Reflections as we celebrate the IFOPA's 30th birthday

“I can’t believe it has been 30 years. The IFOPA has truly come a long way,” Monica begins.

If someone would have told Monica Anderson thirty years ago that signing up for a pen pal group would turn into an organization which connects people worldwide, then she would not have believed it.

Based off a suggestion by Dr. Michael Zasloff, Monica was connected to Jeannie Peeper. Since then, the IFOPA community has been a constant in her life. “I have met so many wonderful people with the same disease and their families! It’s so great to meet and talk to other people with the same disease, learning new things, giving ideas, and so much more.”

Through the three decades filled with countless memories, two experiences have been the defining moments of her IFOPA journey. “My favorite memory was when they discovered the receptor gene that causes FOP. I was overjoyed. Second, when Glasko Smith Kline said yes to clinical trials after I spoke.”

Since the creation of the IFOPA, Monica’s hope has not changed — to finally achieve a cure. “My FOP progressed quickly when I was eight years old. I lost all my physical mobility at one time. I was devastated! I was concentrating on finding a cure so I could feed myself, bathe myself, run outside, lay on the bed or the floor.”

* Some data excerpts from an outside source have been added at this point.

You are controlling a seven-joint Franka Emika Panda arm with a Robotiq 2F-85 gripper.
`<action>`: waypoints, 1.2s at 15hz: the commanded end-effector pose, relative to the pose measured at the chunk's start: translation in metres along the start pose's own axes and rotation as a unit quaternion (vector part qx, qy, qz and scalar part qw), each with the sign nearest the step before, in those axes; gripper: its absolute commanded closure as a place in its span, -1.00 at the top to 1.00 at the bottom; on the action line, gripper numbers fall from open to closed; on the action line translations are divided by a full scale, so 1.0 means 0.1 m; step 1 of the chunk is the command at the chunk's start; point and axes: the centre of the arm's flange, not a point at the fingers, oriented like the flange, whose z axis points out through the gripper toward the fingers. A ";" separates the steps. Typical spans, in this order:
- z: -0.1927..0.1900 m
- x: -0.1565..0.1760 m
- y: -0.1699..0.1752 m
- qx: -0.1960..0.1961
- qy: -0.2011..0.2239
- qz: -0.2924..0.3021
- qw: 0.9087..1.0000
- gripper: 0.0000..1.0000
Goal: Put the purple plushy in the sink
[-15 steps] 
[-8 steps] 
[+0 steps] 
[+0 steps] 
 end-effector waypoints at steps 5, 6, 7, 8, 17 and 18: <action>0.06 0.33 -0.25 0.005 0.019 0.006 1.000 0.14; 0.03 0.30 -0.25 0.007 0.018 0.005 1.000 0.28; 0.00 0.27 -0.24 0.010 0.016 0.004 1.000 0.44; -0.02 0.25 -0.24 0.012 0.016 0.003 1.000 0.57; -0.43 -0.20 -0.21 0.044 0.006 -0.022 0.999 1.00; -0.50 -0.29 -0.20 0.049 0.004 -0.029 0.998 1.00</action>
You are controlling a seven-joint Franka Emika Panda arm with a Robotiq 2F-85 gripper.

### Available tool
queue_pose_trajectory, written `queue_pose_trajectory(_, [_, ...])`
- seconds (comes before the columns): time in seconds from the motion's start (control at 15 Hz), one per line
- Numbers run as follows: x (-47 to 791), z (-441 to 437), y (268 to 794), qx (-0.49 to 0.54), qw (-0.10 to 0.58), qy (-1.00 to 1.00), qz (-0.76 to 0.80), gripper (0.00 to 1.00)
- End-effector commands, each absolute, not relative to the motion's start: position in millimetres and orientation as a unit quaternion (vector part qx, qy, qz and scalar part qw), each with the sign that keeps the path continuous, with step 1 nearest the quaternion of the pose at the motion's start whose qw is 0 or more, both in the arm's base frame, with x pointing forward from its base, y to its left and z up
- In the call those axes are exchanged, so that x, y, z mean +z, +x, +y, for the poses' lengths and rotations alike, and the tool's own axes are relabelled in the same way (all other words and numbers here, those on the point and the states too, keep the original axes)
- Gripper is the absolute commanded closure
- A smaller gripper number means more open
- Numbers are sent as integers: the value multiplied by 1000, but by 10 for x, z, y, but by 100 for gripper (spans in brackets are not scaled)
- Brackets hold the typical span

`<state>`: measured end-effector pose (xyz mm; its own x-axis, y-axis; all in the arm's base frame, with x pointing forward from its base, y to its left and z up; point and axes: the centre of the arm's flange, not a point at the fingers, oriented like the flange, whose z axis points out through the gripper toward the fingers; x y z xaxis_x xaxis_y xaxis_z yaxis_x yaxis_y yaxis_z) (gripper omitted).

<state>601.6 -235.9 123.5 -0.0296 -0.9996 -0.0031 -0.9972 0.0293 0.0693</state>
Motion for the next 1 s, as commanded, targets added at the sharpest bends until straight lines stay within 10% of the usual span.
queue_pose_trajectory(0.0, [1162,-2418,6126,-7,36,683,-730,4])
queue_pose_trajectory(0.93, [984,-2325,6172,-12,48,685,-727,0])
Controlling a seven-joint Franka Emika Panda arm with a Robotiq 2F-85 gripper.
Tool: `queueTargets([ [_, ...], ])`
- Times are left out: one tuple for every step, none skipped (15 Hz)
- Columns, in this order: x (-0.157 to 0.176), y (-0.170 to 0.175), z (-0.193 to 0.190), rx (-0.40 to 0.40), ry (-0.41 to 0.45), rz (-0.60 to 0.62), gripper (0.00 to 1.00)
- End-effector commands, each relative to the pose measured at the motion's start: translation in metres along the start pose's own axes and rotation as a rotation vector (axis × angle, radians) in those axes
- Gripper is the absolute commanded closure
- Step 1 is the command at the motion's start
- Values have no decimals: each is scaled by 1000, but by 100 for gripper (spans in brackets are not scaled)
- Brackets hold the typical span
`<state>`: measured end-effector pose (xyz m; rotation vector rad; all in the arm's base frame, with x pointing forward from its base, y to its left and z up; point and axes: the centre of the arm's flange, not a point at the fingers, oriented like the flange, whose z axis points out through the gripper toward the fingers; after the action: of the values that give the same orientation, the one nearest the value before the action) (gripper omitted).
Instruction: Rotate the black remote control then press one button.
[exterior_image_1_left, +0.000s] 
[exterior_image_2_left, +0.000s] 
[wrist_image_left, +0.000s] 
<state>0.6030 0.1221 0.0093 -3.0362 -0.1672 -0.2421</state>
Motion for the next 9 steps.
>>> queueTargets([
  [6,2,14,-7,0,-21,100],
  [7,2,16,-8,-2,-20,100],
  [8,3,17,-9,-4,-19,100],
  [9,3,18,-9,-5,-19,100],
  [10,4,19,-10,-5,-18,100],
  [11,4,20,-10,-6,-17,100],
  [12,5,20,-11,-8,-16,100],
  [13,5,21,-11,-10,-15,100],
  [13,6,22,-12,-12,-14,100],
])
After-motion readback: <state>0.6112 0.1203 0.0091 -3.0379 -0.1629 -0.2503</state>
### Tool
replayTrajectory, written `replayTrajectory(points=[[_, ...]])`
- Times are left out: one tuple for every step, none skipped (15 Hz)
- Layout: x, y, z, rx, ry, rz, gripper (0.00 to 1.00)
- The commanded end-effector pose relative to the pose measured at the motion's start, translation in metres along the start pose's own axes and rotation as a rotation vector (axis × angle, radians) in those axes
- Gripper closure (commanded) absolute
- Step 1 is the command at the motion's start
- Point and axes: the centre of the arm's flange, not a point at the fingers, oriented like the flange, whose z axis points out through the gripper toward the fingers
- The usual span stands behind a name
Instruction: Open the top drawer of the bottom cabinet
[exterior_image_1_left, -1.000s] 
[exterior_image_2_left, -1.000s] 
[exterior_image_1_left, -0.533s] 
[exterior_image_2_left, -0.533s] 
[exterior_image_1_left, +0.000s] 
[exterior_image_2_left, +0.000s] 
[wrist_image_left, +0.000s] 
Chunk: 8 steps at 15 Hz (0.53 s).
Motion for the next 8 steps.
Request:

Living with FOP is filled with difficult days and no one knows this better than Monica. As new families continue to face the drastic life change of living with FOP, she has advice to make the transition a tad easier. “Stay positive even when you’re feeling depressed and discouraged. Especially the parents because it helps the kids, young adults and grown ups with FOP cope,” says Monica.

With the receptor gene already discovered and progress being made in clinical trials daily, she is hopeful. “I’m looking forward to the future,” Monica concludes.